DIRECTIONS FOR THIS TASK: For the listing that follows, give again exactly the lines from the one with "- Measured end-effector" to the one with "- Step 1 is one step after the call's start", including both.
(DATASET EXTRACT Opens)
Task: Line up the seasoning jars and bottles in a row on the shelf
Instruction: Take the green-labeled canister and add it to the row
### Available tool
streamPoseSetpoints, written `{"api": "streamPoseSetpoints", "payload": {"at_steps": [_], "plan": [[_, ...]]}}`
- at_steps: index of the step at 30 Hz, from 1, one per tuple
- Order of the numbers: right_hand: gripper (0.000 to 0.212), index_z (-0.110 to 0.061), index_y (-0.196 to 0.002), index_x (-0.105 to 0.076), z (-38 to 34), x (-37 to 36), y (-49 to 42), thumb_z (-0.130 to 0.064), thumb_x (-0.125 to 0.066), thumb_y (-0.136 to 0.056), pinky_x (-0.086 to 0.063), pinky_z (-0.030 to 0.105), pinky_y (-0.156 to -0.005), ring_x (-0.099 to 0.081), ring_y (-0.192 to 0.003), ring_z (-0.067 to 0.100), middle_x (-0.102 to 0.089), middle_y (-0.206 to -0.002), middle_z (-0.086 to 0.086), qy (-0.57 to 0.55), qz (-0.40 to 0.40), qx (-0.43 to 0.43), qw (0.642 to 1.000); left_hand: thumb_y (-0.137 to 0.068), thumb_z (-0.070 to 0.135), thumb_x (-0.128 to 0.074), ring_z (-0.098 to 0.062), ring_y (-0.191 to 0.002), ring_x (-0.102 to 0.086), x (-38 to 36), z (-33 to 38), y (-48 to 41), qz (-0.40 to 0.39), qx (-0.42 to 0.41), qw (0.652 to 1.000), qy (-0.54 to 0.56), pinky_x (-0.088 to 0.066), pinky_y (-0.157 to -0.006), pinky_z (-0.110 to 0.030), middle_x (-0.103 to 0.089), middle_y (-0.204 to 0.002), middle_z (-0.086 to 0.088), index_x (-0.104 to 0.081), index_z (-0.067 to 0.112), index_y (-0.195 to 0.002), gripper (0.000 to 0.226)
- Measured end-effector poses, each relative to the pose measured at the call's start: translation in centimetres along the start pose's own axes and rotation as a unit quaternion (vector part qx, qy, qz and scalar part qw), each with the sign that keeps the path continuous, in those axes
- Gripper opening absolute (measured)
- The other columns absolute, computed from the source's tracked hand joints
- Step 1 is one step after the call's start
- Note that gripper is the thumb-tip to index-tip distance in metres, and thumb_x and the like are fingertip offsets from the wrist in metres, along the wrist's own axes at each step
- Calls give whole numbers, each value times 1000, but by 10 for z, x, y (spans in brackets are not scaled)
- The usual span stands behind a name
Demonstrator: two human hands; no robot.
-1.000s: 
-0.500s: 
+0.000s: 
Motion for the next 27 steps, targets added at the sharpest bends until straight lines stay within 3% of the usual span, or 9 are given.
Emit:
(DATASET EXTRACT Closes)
ANSWER AREA:
- Measured end-effector poses, each relative to the pose measured at the call's start: translation in centimetres along the start pose's own axes and rotation as a unit quaternion (vector part qx, qy, qz and scalar part qw), each with the sign that keeps the path continuous, in those axes
- Gripper opening absolute (measured)
- The other columns absolute, computed from the source's tracked hand joints
- Step 1 is one step after the call's start

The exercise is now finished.